- _What you should do_: Go through the records below and write each one out again unchanged.

- _Dataset extract_:
—————
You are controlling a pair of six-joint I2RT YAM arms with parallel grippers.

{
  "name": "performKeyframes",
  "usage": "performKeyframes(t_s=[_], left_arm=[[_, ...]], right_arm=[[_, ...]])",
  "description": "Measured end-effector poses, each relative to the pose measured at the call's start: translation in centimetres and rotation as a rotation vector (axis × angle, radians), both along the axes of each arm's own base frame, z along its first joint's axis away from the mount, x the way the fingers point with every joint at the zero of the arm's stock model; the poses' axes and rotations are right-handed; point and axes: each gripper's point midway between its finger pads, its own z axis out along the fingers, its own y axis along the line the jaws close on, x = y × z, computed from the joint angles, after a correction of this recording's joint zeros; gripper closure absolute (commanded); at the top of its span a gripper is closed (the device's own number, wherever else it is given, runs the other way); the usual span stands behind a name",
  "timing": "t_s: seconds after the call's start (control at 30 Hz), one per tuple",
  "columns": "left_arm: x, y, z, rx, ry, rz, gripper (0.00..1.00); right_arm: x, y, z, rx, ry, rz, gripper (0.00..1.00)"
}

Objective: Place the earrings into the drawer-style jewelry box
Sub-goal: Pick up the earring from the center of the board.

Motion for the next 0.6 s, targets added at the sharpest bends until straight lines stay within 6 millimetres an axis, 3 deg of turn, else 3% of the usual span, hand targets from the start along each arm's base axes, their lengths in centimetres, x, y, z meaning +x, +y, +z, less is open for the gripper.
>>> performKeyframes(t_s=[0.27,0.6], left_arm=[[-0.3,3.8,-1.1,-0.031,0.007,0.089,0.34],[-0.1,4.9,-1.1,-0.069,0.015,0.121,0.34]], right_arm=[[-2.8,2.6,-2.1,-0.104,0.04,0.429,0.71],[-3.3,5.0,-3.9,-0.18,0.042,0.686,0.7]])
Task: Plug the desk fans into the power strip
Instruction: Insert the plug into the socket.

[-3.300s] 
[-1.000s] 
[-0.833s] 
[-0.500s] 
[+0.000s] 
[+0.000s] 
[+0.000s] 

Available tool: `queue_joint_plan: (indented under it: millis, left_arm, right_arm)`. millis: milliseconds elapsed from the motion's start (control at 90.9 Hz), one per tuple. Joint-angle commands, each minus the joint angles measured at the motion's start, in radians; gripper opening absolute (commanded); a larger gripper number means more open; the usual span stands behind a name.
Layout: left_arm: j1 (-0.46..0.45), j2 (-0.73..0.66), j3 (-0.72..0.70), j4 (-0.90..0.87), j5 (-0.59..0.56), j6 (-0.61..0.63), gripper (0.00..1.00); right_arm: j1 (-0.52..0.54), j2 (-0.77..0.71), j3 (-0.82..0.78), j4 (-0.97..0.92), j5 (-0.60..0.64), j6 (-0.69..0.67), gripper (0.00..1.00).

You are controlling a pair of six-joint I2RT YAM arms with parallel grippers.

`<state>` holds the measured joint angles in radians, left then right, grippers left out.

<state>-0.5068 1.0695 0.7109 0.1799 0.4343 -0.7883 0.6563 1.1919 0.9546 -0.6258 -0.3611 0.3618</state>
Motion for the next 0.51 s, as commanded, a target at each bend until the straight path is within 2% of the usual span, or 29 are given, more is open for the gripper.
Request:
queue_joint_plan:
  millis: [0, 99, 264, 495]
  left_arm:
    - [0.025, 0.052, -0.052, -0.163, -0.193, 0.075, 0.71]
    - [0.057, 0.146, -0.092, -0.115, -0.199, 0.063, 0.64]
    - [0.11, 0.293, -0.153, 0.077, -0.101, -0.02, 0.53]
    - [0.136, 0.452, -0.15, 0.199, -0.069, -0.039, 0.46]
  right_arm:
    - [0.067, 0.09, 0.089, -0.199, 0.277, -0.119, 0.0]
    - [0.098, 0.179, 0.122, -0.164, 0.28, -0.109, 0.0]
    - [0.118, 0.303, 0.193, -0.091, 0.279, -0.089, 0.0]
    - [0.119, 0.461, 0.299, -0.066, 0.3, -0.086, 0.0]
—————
- _Response to the exercise_:
You are controlling a pair of six-joint I2RT YAM arms with parallel grippers.

{
  "name": "performKeyframes",
  "usage": "performKeyframes(t_s=[_], left_arm=[[_, ...]], right_arm=[[_, ...]])",
  "description": "Measured end-effector poses, each relative to the pose measured at the call's start: translation in centimetres and rotation as a rotation vector (axis × angle, radians), both along the axes of each arm's own base frame, z along its first joint's axis away from the mount, x the way the fingers point with every joint at the zero of the arm's stock model; the poses' axes and rotations are right-handed; point and axes: each gripper's point midway between its finger pads, its own z axis out along the fingers, its own y axis along the line the jaws close on, x = y × z, computed from the joint angles, after a correction of this recording's joint zeros; gripper closure absolute (commanded); at the top of its span a gripper is closed (the device's own number, wherever else it is given, runs the other way); the usual span stands behind a name",
  "timing": "t_s: seconds after the call's start (control at 30 Hz), one per tuple",
  "columns": "left_arm: x, y, z, rx, ry, rz, gripper (0.00..1.00); right_arm: x, y, z, rx, ry, rz, gripper (0.00..1.00)"
}

Objective: Place the earrings into the drawer-style jewelry box
Sub-goal: Pick up the earring from the center of the board.

Motion for the next 0.6 s, targets added at the sharpest bends until straight lines stay within 6 millimetres an axis, 3 deg of turn, else 3% of the usual span, hand targets from the start along each arm's base axes, their lengths in centimetres, x, y, z meaning +x, +y, +z, less is open for the gripper.
>>> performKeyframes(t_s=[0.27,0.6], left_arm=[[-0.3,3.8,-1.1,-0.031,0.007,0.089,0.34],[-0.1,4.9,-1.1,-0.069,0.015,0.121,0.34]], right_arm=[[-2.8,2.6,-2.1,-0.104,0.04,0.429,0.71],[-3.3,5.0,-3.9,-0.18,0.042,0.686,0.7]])
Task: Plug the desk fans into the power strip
Instruction: Insert the plug into the socket.

[-3.300s] 
[-1.000s] 
[-0.833s] 
[-0.500s] 
[+0.000s] 
[+0.000s] 
[+0.000s] 

Available tool: `queue_joint_plan: (indented under it: millis, left_arm, right_arm)`. millis: milliseconds elapsed from the motion's start (control at 90.9 Hz), one per tuple. Joint-angle commands, each minus the joint angles measured at the motion's start, in radians; gripper opening absolute (commanded); a larger gripper number means more open; the usual span stands behind a name.
Layout: left_arm: j1 (-0.46..0.45), j2 (-0.73..0.66), j3 (-0.72..0.70), j4 (-0.90..0.87), j5 (-0.59..0.56), j6 (-0.61..0.63), gripper (0.00..1.00); right_arm: j1 (-0.52..0.54), j2 (-0.77..0.71), j3 (-0.82..0.78), j4 (-0.97..0.92), j5 (-0.60..0.64), j6 (-0.69..0.67), gripper (0.00..1.00).

You are controlling a pair of six-joint I2RT YAM arms with parallel grippers.

`<state>` holds the measured joint angles in radians, left then right, grippers left out.

<state>-0.5068 1.0695 0.7109 0.1799 0.4343 -0.7883 0.6563 1.1919 0.9546 -0.6258 -0.3611 0.3618</state>
Motion for the next 0.51 s, as commanded, a target at each bend until the straight path is within 2% of the usual span, or 29 are given, more is open for the gripper.
Request:
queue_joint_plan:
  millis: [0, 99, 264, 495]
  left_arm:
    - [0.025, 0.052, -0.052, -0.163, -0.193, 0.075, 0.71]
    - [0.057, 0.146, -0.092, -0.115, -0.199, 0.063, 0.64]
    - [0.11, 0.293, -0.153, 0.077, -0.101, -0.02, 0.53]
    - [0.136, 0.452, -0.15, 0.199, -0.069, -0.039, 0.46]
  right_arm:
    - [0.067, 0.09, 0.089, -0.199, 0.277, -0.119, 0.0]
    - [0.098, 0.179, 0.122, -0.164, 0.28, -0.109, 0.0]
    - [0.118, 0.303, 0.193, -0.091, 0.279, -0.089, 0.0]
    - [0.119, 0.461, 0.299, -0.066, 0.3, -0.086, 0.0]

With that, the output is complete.